_Input data_

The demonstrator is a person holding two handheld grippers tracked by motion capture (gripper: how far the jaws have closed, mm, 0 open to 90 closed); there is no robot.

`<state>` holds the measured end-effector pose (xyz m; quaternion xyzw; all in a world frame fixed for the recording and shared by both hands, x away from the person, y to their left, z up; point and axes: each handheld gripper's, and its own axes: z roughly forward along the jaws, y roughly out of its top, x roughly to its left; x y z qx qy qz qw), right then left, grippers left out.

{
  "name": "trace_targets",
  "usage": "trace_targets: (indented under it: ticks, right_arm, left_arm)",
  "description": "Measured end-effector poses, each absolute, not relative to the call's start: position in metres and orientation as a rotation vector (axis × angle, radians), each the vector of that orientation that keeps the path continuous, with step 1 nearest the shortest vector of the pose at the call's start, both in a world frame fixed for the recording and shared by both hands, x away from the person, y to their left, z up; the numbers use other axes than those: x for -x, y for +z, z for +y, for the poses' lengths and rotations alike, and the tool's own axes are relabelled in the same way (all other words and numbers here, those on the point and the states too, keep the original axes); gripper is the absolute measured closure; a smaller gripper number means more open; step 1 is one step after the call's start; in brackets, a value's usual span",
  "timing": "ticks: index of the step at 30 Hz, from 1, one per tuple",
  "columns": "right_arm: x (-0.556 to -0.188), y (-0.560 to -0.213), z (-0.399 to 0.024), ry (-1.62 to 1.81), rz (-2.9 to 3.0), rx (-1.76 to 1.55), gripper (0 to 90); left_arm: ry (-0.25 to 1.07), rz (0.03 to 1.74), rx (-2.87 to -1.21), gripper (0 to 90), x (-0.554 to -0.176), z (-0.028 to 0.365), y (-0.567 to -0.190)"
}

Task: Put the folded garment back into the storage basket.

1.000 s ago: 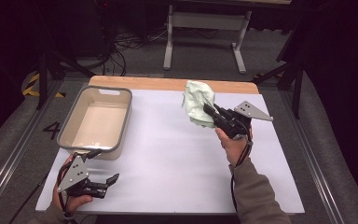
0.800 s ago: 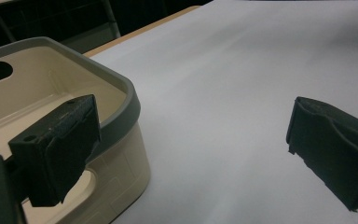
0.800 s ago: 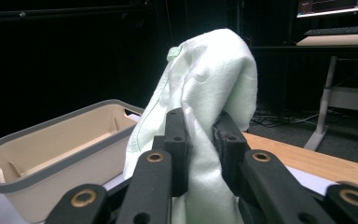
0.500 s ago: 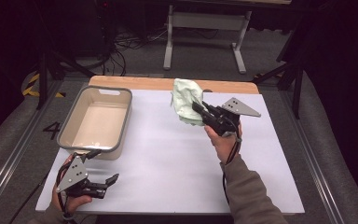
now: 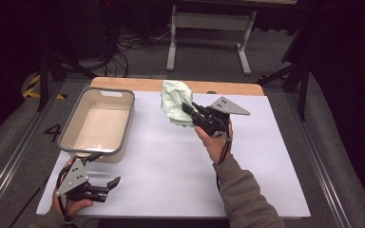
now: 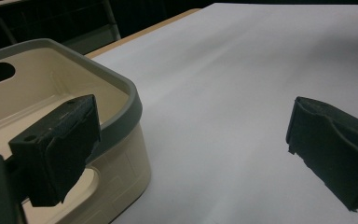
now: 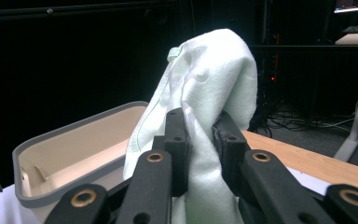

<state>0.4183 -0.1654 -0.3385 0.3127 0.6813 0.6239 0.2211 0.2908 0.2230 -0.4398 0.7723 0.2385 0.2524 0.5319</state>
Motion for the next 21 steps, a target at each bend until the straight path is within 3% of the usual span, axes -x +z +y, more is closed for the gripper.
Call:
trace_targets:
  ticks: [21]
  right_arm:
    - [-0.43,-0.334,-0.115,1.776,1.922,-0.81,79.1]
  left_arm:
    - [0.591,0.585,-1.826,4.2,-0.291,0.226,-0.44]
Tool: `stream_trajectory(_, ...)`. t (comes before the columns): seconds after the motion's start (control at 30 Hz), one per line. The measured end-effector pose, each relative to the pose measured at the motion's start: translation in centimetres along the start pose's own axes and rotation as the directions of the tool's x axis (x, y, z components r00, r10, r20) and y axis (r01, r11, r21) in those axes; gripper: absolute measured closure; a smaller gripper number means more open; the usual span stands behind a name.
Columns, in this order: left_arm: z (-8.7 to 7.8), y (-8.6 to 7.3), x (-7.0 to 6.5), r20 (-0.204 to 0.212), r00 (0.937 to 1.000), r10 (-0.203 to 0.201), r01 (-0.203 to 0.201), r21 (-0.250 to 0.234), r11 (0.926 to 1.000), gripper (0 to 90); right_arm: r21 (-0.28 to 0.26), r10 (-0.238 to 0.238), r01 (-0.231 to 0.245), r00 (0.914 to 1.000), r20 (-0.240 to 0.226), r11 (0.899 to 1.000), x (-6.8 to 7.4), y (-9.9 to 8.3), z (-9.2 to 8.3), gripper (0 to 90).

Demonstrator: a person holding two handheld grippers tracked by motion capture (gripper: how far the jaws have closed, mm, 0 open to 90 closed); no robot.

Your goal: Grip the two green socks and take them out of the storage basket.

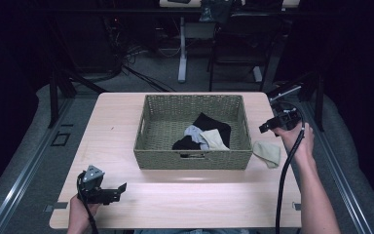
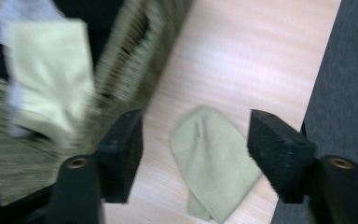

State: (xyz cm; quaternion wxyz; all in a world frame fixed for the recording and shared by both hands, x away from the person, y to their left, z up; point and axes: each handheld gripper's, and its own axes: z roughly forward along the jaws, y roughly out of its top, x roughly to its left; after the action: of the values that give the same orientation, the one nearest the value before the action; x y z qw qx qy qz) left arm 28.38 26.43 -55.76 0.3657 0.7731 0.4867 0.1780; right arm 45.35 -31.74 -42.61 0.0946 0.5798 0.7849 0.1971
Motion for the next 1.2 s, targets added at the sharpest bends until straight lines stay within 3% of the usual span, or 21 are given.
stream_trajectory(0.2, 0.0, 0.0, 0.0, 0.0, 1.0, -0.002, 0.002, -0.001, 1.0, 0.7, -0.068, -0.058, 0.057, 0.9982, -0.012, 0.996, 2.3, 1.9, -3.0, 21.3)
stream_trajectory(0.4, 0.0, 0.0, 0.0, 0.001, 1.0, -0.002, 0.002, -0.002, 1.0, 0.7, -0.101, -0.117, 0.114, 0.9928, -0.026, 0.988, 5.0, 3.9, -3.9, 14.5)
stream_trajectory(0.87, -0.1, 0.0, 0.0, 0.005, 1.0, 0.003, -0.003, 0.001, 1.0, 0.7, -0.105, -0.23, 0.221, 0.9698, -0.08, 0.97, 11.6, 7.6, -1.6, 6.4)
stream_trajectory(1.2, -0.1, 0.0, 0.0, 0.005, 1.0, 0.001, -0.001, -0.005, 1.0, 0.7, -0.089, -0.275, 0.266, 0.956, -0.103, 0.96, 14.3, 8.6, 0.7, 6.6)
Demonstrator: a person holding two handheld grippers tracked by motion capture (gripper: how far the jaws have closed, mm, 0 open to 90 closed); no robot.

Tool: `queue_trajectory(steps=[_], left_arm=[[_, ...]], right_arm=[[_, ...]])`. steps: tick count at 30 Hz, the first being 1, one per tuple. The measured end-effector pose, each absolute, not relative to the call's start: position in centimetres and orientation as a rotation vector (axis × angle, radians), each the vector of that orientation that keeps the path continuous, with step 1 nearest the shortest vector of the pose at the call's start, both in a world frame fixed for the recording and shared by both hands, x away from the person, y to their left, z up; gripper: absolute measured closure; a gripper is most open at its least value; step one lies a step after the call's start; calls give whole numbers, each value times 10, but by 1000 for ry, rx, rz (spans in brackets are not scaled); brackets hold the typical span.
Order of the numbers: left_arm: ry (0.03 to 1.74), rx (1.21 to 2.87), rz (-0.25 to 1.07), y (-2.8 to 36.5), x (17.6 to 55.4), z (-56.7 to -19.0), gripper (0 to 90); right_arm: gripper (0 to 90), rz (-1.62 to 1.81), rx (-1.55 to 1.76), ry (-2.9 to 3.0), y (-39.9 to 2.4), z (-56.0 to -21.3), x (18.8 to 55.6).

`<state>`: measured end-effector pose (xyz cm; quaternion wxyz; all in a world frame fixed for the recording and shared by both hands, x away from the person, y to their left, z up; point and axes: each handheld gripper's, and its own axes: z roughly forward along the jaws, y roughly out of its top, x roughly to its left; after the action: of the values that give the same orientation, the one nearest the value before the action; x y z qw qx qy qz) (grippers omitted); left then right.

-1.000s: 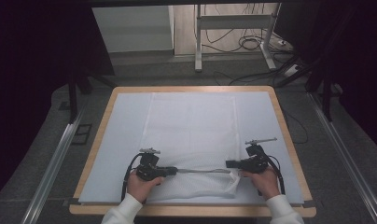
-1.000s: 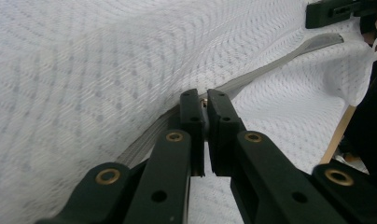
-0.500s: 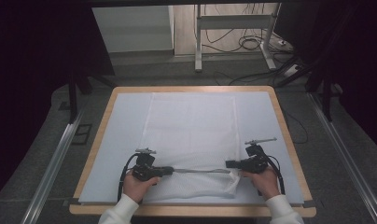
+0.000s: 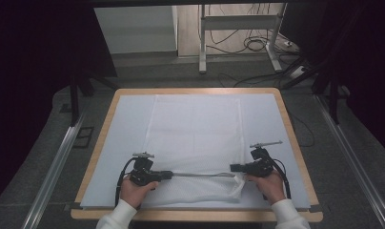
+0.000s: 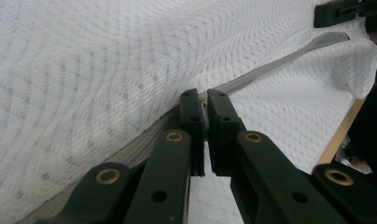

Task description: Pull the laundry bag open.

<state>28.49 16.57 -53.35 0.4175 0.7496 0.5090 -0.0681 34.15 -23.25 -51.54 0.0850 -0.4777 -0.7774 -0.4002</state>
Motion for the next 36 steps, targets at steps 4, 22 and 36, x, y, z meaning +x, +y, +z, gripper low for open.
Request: queue_trajectory(steps=[4, 22, 36], left_arm=[[1291, 1881, -170, 171, 284, -534, 866], [1317, 1860, -165, 193, 279, -534, 866], [1346, 1833, -144, 213, 275, -533, 866]], right_arm=[[888, -1194, -1423, -2317, -233, -516, 342], [888, -1191, -1425, -2319, -233, -516, 342], [888, -1192, -1430, -2318, -233, -517, 342]])
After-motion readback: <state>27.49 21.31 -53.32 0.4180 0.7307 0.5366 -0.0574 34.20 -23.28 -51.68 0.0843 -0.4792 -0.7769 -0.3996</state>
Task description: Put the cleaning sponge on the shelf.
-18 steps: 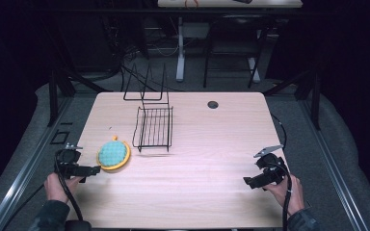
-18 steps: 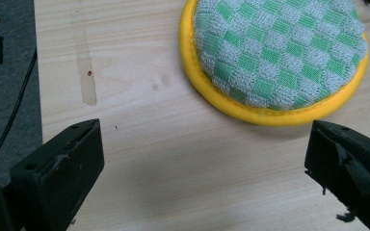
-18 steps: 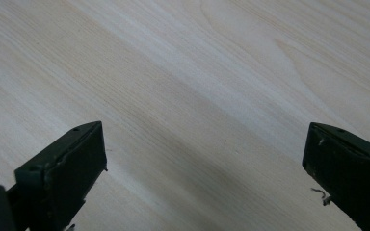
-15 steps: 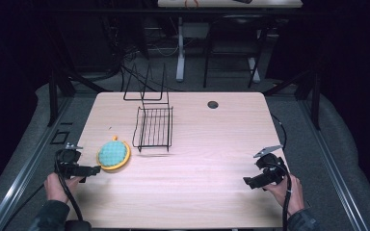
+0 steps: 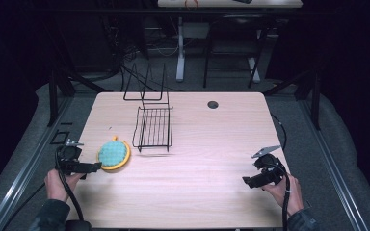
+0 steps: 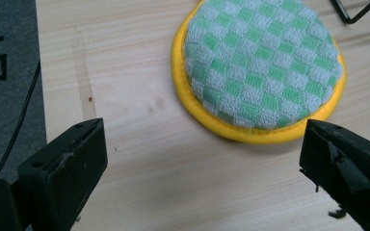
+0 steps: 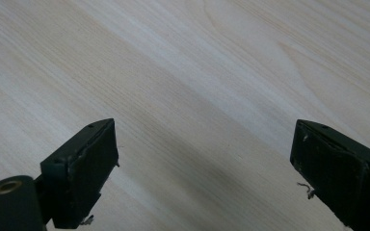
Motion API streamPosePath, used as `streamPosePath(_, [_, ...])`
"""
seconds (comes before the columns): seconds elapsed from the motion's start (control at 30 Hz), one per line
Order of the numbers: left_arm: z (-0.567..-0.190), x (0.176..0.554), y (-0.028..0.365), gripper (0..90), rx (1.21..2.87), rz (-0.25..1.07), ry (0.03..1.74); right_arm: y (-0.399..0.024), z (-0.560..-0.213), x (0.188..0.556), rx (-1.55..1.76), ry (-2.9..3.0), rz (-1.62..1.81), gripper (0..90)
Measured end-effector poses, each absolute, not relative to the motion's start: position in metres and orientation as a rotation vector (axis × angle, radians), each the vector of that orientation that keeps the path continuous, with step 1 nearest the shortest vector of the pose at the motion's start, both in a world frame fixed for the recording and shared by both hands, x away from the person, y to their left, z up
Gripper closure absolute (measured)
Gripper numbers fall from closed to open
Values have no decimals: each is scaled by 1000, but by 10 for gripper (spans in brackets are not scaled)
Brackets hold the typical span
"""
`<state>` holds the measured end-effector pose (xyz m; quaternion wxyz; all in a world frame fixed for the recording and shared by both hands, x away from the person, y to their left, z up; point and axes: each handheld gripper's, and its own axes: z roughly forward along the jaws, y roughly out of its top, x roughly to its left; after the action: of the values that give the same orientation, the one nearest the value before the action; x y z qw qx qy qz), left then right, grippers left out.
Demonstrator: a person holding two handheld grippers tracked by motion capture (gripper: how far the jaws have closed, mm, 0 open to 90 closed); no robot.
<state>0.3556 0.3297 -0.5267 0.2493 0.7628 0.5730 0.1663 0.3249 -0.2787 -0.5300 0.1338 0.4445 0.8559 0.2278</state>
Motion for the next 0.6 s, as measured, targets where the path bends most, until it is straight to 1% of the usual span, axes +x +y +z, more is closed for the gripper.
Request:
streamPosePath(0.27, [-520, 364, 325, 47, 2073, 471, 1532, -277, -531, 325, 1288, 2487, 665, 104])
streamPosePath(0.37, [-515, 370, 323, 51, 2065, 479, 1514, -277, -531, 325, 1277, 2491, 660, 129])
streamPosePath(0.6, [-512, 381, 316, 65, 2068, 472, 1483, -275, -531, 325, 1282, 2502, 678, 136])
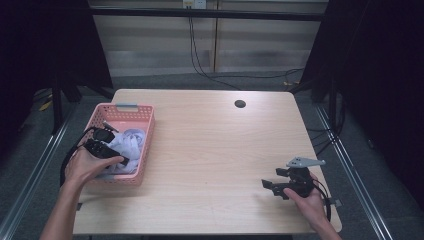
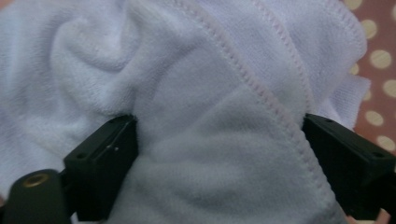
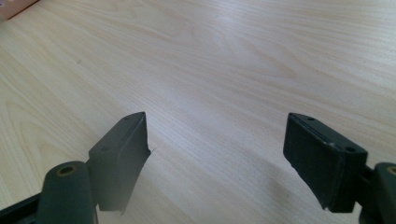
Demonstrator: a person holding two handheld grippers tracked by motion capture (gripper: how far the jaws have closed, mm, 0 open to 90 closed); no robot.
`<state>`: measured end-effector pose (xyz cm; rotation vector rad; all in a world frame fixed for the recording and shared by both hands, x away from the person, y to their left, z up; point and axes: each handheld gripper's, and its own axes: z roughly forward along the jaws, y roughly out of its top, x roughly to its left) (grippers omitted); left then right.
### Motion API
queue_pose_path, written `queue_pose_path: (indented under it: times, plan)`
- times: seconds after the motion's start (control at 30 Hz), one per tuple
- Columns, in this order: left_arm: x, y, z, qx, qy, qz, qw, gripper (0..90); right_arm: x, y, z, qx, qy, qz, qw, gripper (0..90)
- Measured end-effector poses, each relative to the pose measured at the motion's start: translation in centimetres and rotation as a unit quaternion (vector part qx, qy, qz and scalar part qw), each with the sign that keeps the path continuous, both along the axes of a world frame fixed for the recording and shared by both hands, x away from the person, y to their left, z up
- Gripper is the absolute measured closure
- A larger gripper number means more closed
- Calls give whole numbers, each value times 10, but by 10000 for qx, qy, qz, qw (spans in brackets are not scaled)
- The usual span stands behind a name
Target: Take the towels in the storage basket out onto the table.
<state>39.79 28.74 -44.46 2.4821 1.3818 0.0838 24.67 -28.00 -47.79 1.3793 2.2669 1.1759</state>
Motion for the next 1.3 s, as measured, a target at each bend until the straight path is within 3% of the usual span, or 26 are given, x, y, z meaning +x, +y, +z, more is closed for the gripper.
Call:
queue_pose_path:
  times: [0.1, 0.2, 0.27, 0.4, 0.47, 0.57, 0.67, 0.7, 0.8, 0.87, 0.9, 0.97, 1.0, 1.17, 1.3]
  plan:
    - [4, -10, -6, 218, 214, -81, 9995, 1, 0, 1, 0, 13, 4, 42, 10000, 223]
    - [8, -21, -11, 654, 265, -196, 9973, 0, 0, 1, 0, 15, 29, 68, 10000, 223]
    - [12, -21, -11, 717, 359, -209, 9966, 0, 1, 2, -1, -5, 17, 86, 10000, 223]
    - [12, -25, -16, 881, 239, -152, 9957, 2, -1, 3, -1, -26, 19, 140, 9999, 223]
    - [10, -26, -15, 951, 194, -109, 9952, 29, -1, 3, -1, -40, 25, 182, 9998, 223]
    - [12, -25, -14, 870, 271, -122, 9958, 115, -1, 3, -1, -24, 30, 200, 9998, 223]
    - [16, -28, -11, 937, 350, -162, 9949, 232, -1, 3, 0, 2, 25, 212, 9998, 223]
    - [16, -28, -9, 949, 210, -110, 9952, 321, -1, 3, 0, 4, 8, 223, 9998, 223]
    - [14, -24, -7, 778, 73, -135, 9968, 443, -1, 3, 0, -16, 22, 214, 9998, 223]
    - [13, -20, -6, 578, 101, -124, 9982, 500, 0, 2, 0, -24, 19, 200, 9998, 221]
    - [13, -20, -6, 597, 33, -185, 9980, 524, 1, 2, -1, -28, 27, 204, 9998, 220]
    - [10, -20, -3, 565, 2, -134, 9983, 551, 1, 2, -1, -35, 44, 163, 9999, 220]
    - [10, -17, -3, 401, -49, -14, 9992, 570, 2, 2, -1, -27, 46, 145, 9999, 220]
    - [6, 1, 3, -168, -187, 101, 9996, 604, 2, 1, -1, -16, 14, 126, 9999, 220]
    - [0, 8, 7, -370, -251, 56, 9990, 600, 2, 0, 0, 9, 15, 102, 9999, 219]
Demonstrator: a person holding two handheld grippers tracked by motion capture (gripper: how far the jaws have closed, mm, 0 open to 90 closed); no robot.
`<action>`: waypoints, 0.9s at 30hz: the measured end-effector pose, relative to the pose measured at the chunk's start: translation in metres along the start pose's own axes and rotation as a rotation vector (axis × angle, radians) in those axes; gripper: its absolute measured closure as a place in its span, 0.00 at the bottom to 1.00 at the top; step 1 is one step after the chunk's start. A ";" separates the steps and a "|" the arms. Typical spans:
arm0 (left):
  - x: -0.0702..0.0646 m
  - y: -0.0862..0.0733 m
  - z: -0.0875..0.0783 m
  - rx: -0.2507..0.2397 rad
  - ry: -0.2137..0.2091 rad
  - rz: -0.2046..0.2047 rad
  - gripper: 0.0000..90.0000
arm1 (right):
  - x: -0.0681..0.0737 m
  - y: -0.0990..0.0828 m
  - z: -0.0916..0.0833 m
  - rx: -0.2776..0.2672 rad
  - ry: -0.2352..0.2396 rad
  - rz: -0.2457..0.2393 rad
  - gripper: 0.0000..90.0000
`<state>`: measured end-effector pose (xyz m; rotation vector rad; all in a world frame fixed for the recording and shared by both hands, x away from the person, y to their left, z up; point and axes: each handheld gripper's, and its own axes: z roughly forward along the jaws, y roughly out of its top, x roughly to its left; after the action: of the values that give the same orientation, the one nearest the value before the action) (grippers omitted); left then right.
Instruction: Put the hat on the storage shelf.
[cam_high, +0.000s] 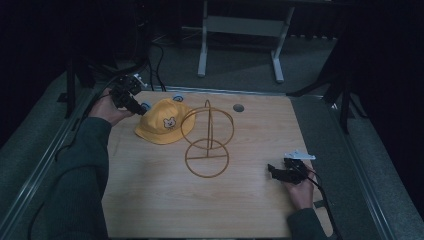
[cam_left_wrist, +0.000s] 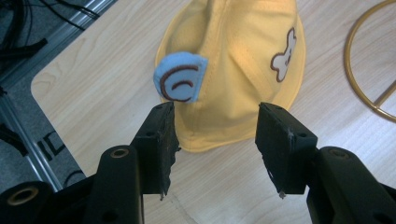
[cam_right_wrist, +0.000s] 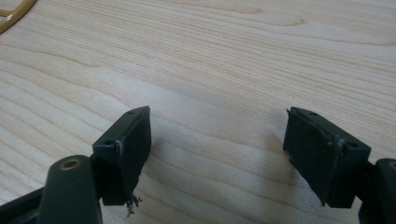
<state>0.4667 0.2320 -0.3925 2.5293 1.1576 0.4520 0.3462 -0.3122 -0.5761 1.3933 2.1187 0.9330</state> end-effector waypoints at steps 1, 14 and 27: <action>0.000 0.001 0.000 0.001 0.000 0.006 0.53 | 0.000 0.000 0.000 0.000 0.000 0.000 0.26; -0.002 0.021 0.006 0.009 -0.029 0.013 0.54 | 0.000 0.000 0.000 0.000 0.000 0.000 0.26; -0.003 0.041 0.024 0.030 -0.058 0.025 0.59 | 0.000 0.000 0.000 0.001 0.002 -0.001 0.26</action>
<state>0.5019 0.2001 -0.3971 2.5673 1.1211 0.3678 0.3463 -0.3123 -0.5761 1.3915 2.1214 0.9336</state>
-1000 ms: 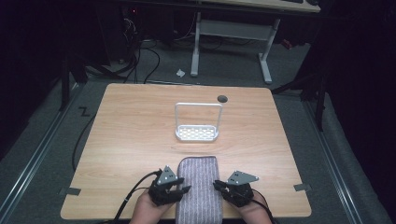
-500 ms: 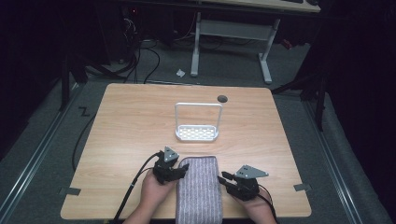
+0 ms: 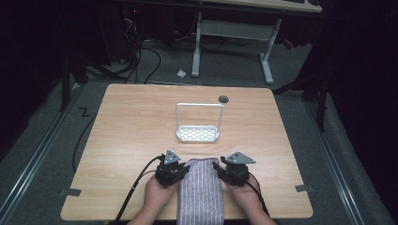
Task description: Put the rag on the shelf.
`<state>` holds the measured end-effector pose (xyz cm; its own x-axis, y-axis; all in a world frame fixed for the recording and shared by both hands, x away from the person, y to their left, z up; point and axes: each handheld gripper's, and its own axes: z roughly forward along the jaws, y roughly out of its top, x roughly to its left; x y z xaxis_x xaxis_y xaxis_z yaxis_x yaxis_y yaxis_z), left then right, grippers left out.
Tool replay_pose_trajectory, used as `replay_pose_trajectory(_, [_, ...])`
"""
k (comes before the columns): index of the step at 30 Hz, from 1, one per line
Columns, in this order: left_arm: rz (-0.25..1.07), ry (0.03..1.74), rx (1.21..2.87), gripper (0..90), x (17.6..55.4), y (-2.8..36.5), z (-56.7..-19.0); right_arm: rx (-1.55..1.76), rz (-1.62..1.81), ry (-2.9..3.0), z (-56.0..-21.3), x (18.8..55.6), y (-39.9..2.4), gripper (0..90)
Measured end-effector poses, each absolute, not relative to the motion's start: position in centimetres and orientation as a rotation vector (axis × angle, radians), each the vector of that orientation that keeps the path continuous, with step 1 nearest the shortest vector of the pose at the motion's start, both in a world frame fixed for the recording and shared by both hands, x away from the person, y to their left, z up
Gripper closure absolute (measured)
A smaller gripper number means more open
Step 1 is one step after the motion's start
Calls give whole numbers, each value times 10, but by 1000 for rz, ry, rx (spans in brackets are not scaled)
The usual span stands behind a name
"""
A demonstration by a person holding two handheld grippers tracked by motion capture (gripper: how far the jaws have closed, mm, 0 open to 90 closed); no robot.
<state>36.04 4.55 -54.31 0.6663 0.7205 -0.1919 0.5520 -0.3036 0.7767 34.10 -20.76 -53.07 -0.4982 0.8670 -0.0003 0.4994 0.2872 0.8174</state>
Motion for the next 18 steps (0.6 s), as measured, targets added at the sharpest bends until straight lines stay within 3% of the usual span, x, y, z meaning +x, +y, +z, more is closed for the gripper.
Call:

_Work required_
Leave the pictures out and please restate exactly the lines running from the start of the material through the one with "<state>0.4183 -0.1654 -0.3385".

_Task output_
The demonstrator is a person holding two handheld grippers tracked by motion capture (gripper: how far the jaws have closed, mm, 0 open to 90 closed); there is no robot.

`<state>` holds the measured end-effector pose (xyz m; quaternion xyzw; all in a world frame fixed for the recording and shared by both hands, x away from the person, y to their left, z up; point and axes: each handheld gripper's, and its own axes: z roughly forward along the jaws, y roughly out of its top, x roughly to its left; x y z qx qy qz qw), right then left, grippers left out.

{
  "name": "trace_targets",
  "usage": "trace_targets: (indented under it: ticks, right_arm, left_arm)",
  "description": "Measured end-effector poses, each absolute, not relative to the call's start: position in metres and orientation as a rotation vector (axis × angle, radians), each the vector of that orientation that keeps the path continuous, with step 1 nearest the shortest vector of the pose at the call's start, both in a world frame fixed for the recording and shared by both hands, x away from the person, y to their left, z up; the numbers use other axes than those: x for -x, y for +z, z for +y, for the poses' lengths and rotations alike, and the tool's own axes are relabelled in the same way (all other words and numbers here, those on the point and the states too, keep the original axes); gripper is the absolute measured closure; a smaller gripper number means more open; step 1 is one step after the call's start; in brackets, a value's usual span",
  "timing": "ticks: index of the step at 30 Hz, from 1, one per tuple",
  "columns": "right_arm: x (-0.556 to -0.188), y (-0.560 to -0.213), z (-0.399 to 0.024), ry (-1.62 to 1.81), rz (-2.9 to 3.0), rx (-1.76 to 1.55), gripper (0 to 90); left_arm: ry (-0.25 to 1.07), rz (0.03 to 1.74), rx (-2.87 to -1.21), gripper (0 to 90), x (-0.554 to -0.176), z (-0.028 to 0.365), y (-0.567 to -0.190)"
}

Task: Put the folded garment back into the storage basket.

1.000 s ago: 
0.800 s ago: 
0.800 s ago: 
0.500 s ago: 
now: 
now: 
now: 

<state>0.4183 -0.1654 -0.3385 0.3127 0.6813 0.6239 0.2211 0.2908 0.2230 -0.4398 0.7723 0.2385 0.2524 0.5319</state>

With that, the exercise is complete.